# [About this exercise]
Restate word for word the span that opens with the line containing "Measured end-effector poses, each" and closes with the final line of the data; give only those lines.

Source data

────────

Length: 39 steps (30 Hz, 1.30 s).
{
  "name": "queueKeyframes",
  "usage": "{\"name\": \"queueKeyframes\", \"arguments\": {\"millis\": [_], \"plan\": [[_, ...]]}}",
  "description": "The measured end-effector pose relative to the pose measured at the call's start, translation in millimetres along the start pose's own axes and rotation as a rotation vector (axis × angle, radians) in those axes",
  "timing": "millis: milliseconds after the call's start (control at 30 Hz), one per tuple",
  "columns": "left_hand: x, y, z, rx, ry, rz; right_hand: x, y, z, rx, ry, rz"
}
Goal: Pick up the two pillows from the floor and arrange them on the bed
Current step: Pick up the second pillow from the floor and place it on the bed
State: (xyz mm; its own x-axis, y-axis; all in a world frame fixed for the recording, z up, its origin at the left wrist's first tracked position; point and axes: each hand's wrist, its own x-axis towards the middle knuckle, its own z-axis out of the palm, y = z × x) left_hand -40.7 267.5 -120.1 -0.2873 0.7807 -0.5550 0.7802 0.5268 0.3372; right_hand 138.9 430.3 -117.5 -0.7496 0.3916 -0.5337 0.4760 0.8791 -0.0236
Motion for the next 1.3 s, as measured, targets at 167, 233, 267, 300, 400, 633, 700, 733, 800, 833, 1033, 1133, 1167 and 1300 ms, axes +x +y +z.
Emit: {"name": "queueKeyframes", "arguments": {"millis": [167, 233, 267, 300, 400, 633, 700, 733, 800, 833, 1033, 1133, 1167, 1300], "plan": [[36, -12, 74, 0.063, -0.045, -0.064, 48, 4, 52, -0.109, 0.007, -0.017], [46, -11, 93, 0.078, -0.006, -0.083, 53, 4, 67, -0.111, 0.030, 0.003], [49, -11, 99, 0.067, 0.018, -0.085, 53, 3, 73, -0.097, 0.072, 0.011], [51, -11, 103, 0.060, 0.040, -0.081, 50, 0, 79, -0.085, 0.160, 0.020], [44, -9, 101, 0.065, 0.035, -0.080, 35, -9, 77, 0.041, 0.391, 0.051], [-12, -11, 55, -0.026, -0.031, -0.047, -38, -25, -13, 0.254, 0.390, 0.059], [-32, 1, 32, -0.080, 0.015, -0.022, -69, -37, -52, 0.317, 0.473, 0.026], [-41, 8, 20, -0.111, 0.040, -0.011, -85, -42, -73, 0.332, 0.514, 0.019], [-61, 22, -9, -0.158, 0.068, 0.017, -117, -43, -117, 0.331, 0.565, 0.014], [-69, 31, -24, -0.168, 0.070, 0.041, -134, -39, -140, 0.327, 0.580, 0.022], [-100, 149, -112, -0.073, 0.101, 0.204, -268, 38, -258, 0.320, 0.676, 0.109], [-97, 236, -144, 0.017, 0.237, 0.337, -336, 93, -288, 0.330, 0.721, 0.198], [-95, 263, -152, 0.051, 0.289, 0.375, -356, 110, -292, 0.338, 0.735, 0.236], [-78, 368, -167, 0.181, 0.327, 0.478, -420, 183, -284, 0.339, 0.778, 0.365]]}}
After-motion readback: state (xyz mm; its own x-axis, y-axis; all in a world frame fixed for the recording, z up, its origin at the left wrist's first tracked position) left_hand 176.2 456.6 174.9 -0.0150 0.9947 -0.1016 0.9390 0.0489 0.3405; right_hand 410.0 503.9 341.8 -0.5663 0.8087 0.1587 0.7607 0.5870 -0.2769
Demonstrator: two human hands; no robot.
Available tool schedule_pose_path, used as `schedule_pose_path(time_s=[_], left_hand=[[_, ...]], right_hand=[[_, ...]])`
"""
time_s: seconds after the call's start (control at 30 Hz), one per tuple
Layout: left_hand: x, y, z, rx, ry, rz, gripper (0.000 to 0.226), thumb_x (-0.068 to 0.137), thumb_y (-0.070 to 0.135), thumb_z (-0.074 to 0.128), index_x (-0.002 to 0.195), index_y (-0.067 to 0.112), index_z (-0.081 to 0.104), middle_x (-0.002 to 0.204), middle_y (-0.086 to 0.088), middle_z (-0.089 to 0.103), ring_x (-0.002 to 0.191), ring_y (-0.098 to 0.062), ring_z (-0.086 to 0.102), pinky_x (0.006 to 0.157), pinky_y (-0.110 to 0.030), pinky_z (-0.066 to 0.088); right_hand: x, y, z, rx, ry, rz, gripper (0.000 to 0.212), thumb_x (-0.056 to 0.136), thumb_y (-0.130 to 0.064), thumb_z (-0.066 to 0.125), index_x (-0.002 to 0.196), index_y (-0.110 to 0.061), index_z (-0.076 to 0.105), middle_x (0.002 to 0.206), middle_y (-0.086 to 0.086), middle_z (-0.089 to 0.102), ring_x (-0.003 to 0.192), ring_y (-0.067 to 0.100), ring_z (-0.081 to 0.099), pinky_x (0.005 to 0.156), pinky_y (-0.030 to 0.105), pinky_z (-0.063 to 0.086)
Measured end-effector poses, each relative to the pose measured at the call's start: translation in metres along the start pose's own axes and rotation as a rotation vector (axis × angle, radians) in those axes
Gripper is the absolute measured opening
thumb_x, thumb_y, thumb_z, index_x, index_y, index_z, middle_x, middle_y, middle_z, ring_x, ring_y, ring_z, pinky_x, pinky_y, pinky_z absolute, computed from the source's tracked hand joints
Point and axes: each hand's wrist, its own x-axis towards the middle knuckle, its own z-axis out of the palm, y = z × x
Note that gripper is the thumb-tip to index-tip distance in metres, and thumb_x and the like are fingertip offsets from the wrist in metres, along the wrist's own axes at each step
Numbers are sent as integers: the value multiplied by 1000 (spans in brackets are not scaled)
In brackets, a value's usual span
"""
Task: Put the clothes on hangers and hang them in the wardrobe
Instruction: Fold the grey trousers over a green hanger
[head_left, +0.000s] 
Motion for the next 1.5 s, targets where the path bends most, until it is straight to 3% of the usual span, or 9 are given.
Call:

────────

# [Output of the task]
Measured end-effector poses, each relative to the pose measured at the call's start: translation in metres along the start pose's own axes and rotation as a rotation vector (axis × angle, radians) in those axes
Gripper is the absolute measured opening
thumb_x, thumb_y, thumb_z, index_x, index_y, index_z, middle_x, middle_y, middle_z, ring_x, ring_y, ring_z, pinky_x, pinky_y, pinky_z absolute, computed from the source's tracked hand joints
Point and axes: each hand's wrist, its own x-axis towards the middle knuckle, its own z-axis out of the palm, y = z × x
Note that gripper is the thumb-tip to index-tip distance in metres, and thumb_x and the like are fingertip offsets from the wrist in metres, along the wrist's own axes at each step
Numbers are sent as integers: the value multiplied by 1000 (spans in brackets are not scaled)
In brackets, a value's usual span
"""
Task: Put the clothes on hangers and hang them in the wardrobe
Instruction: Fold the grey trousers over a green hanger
[head_left, +0.000s] 
Motion for the next 1.5 s, targets where the path bends most, until it is straight to 3% of the usual span, or 9 are given.
Call:

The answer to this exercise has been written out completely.